What Are Terms and Conditions?
Terms and Conditions is an agreement made between you and your consumer. “You” might be an e-commerce business selling health supplements online or a software company with a family of mobile apps. Either way, this agreement gives terms regarding your business’s and the customer’s rights and behaviors.
This legal document is something that can help your business, as it tells consumers what you expect from them. For instance, you can outline some demographic requirements and examples of acts that will breach a consumer’s right to access your business in your Terms and Conditions. When you require your customers to agree to the Terms and Conditions before registering an account for your app, website, or service, they agree, legally, to everything your document includes.
What To Include in Terms and Conditions
Your T&C can include anything and everything you want to make clear to consumers who will use your service. No two T&Cs are exactly the same because each business has unique needs and requirements to communicate to its users. Still, there are some crucial points to include in your agreement, such as:
- Definitions of terms that will be used in the document, like “affiliate” or “service”
- User requirements for sign-ups, such as age or country restrictions
- Copyright information, if necessary
- Conditions of sales, such as returns, shipping, cancellations, and methods of payment
- User restrictions
- Rights for the business to make changes to the T&C
- Contact information for the company
Do I Need Terms and Conditions?
Terms and Conditions aren’t legally required, but it’s still a good idea to have this document in place for your website, app, or service. Doing so gives you protection as a business to take action against consumers who don’t follow your terms. When your users agree to your Terms and Conditions, they’re agreeing to use your service in the way you intended. If they don’t, you reserve the right to deactivate their accounts or take other actions to preserve your intended usage.
Terms and Conditions also gives you the right to the content you store on your website or app. With a copyright clause included in the document, you let others know that you own your logo, branding, content, and other intellectual property, which can help prevent infringement.

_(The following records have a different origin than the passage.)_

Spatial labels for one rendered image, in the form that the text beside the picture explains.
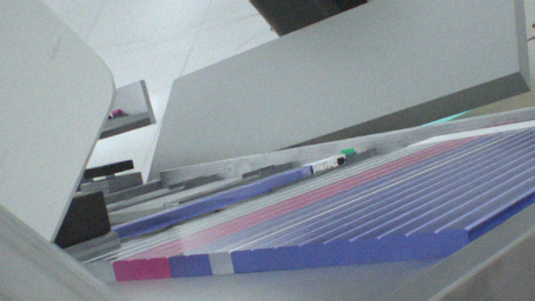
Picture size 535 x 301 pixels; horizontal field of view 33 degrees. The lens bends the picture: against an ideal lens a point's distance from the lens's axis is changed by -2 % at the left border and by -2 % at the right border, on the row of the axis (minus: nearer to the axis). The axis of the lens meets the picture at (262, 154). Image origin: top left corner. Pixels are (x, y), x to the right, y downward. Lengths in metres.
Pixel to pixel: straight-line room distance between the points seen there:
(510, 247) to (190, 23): 2.63
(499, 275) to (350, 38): 1.05
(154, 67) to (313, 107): 1.64
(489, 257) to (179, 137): 1.15
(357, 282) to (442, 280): 0.09
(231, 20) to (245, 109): 1.42
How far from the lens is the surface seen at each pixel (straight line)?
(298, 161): 1.04
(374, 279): 0.37
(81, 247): 0.58
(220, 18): 2.84
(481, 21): 1.24
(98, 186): 1.12
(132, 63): 3.00
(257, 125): 1.34
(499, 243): 0.34
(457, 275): 0.30
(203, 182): 1.09
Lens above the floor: 1.37
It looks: 37 degrees down
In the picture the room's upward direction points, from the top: 44 degrees counter-clockwise
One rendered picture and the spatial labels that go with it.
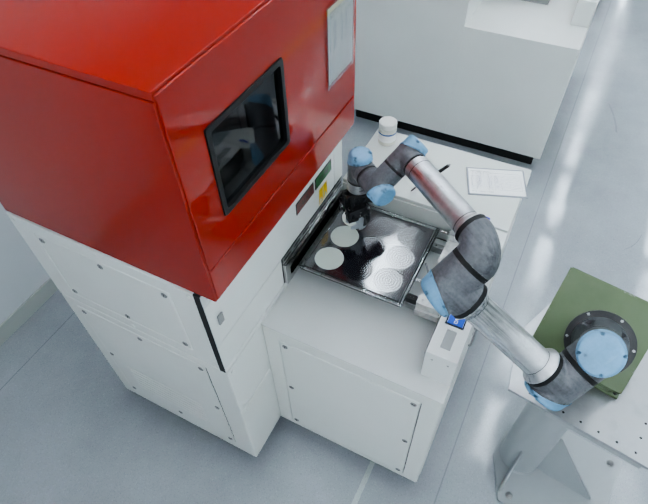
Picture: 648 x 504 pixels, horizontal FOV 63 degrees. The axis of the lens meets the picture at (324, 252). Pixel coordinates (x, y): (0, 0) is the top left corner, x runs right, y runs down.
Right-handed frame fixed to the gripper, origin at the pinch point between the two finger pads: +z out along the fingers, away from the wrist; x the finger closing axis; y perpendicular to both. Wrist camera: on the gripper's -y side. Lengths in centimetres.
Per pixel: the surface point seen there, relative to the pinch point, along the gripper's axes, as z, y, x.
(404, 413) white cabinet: 24, 16, 58
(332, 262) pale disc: 1.4, 16.1, 8.6
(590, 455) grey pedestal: 86, -62, 93
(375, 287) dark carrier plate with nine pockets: 0.7, 8.6, 24.6
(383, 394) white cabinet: 18, 20, 52
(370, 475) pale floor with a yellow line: 89, 23, 57
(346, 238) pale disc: 1.8, 6.6, 1.3
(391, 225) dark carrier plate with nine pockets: 2.0, -10.7, 3.4

Can I Use a Terms and Conditions Template?
Yes. There’s no specific formula you need to use to create your Terms and Conditions page, as this document isn’t technically required by law. Therefore, finding a template online that you want to customize is 100% okay. There are several free templates online that can get you started.
Writing Your Terms and Conditions: Hiring a Lawyer vs. Doing It Yourself
Terms and Conditions often contain some complex language that can be challenging for people to write themselves. This is where a lawyer experienced in writing these documents can come in handy. They know what clauses you should include for your business and can write them specifically for your business.
On the other hand, writing your Terms and Conditions yourself can save money and ensure that you get everything you want to be included. If possible, make some room in your budget to have a lawyer review the document before making it public.